◆ **Work to complete**
Show each line in the listing below that contains the word "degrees".
************
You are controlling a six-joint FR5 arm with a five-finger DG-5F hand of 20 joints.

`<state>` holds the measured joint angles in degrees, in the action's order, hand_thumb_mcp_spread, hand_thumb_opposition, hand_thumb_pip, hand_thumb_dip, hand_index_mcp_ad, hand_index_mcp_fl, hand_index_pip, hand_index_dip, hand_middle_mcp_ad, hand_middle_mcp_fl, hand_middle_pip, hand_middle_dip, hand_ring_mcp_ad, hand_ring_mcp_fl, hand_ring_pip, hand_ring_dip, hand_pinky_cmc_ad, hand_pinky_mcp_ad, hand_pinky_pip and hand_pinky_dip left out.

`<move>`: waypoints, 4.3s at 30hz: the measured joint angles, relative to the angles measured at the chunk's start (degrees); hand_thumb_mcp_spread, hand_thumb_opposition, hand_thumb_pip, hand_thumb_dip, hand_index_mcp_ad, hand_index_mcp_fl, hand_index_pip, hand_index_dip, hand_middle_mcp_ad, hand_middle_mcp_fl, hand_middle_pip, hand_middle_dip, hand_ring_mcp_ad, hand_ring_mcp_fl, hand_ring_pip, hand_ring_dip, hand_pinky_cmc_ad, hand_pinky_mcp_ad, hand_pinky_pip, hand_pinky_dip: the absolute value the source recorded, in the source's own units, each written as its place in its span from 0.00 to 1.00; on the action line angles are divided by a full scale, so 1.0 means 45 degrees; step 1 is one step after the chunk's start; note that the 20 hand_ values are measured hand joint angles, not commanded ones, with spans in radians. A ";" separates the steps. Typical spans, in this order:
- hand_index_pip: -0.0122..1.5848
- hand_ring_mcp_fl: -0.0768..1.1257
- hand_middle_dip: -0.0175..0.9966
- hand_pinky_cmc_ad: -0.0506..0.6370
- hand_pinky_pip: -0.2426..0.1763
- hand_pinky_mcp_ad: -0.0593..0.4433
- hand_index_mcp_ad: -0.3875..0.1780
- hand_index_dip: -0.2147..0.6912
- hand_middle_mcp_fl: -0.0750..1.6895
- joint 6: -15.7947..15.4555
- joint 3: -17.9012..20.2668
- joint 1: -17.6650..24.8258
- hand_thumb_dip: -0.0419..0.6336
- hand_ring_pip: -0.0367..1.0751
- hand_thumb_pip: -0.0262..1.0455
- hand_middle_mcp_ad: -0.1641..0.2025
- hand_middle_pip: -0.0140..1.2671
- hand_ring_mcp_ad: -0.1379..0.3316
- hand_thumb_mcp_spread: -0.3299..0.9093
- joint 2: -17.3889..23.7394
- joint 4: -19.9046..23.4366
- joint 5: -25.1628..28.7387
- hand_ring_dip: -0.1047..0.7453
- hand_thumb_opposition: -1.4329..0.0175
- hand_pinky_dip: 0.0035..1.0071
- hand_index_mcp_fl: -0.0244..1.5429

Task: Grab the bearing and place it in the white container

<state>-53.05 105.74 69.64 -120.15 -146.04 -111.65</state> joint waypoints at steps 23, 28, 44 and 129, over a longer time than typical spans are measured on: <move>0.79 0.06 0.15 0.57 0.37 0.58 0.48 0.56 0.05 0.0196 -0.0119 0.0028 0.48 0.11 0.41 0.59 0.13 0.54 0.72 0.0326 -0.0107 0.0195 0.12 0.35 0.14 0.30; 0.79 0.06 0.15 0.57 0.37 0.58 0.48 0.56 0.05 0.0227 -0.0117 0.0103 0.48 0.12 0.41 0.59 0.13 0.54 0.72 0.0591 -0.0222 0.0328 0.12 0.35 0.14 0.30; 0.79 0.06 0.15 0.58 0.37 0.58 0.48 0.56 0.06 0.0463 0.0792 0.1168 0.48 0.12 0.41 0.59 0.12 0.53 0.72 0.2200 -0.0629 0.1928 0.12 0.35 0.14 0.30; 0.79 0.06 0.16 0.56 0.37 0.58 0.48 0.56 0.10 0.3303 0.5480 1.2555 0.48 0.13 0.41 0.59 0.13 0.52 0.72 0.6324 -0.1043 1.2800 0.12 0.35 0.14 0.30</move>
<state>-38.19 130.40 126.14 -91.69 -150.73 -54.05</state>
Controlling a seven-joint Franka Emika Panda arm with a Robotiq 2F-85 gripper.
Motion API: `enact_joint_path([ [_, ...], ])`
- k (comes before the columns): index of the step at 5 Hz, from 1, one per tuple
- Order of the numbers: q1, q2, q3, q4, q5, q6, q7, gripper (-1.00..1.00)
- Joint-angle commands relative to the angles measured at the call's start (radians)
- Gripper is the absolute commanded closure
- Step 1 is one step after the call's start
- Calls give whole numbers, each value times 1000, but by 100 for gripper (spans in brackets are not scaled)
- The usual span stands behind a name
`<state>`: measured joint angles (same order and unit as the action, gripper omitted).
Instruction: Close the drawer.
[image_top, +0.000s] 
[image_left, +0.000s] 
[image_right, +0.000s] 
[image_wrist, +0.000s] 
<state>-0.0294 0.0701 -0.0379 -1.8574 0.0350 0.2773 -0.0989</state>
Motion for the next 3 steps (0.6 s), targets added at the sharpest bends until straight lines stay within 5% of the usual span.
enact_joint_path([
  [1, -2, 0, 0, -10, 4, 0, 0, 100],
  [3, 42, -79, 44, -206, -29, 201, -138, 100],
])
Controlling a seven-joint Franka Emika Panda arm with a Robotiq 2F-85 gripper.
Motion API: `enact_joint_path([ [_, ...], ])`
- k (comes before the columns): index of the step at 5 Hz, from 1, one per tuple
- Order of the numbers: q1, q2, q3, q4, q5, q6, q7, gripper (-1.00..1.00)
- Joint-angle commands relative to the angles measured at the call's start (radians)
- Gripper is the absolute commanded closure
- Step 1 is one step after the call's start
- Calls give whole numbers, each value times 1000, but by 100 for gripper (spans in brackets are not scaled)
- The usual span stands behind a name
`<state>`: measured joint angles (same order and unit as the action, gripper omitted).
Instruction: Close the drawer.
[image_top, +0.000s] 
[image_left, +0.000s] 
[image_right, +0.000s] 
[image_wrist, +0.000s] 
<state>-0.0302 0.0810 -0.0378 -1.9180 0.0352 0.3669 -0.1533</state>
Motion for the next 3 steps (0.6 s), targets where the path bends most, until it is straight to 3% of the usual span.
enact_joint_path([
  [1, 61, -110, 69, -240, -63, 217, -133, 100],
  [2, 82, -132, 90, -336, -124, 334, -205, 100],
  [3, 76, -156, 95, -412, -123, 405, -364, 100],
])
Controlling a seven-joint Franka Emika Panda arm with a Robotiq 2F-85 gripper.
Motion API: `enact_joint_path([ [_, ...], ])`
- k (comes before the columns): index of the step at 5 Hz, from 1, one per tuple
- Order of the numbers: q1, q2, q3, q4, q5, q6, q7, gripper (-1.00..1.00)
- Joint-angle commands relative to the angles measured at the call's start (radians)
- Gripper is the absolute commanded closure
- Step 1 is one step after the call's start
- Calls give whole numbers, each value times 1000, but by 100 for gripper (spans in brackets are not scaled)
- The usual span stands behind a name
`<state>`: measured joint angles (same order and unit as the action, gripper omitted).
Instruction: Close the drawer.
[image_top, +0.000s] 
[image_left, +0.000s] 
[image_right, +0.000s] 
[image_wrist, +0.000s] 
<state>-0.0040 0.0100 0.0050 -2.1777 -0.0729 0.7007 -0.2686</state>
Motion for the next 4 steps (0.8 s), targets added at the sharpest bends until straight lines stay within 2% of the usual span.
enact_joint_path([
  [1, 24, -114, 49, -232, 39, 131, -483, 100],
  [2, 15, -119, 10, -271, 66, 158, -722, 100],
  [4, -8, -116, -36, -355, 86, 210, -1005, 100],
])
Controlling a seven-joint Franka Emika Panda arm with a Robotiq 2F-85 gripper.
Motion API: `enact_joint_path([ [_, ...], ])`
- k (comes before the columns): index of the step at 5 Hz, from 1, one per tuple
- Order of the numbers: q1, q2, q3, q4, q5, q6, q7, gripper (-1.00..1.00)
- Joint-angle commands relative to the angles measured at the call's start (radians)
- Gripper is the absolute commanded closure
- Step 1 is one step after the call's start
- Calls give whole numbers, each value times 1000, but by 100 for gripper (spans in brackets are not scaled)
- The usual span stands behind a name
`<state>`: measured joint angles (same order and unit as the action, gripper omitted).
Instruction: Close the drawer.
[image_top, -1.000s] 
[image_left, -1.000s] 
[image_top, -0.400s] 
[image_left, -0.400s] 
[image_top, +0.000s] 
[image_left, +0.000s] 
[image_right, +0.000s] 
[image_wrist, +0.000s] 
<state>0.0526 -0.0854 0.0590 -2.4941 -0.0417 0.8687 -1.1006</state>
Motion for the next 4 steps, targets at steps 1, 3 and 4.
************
◆ **Exercise output**
`<state>` holds the measured joint angles in degrees, in the action's order, hand_thumb_mcp_spread, hand_thumb_opposition, hand_thumb_pip, hand_thumb_dip, hand_index_mcp_ad, hand_index_mcp_fl, hand_index_pip, hand_index_dip, hand_middle_mcp_ad, hand_middle_mcp_fl, hand_middle_pip, hand_middle_dip, hand_ring_mcp_ad, hand_ring_mcp_fl, hand_ring_pip, hand_ring_dip, hand_pinky_cmc_ad, hand_pinky_mcp_ad, hand_pinky_pip and hand_pinky_dip left out.
`<move>`: waypoints, 4.3s at 30hz: the measured joint angles, relative to the angles measured at the chunk's start (degrees); hand_thumb_mcp_spread, hand_thumb_opposition, hand_thumb_pip, hand_thumb_dip, hand_index_mcp_ad, hand_index_mcp_fl, hand_index_pip, hand_index_dip, hand_middle_mcp_ad, hand_middle_mcp_fl, hand_middle_pip, hand_middle_dip, hand_ring_mcp_ad, hand_ring_mcp_fl, hand_ring_pip, hand_ring_dip, hand_pinky_cmc_ad, hand_pinky_mcp_ad, hand_pinky_pip, hand_pinky_dip: the absolute value the source recorded, in the source's own units, each written as its place in its span from 0.00 to 1.00; on the action line angles are divided by a full scale, so 1.0 means 45 degrees; step 1 is one step after the chunk's start; note that the 20 hand_ values are measured hand joint angles, not commanded ones, with spans in radians. A ";" separates the steps. Typical spans, in this order:

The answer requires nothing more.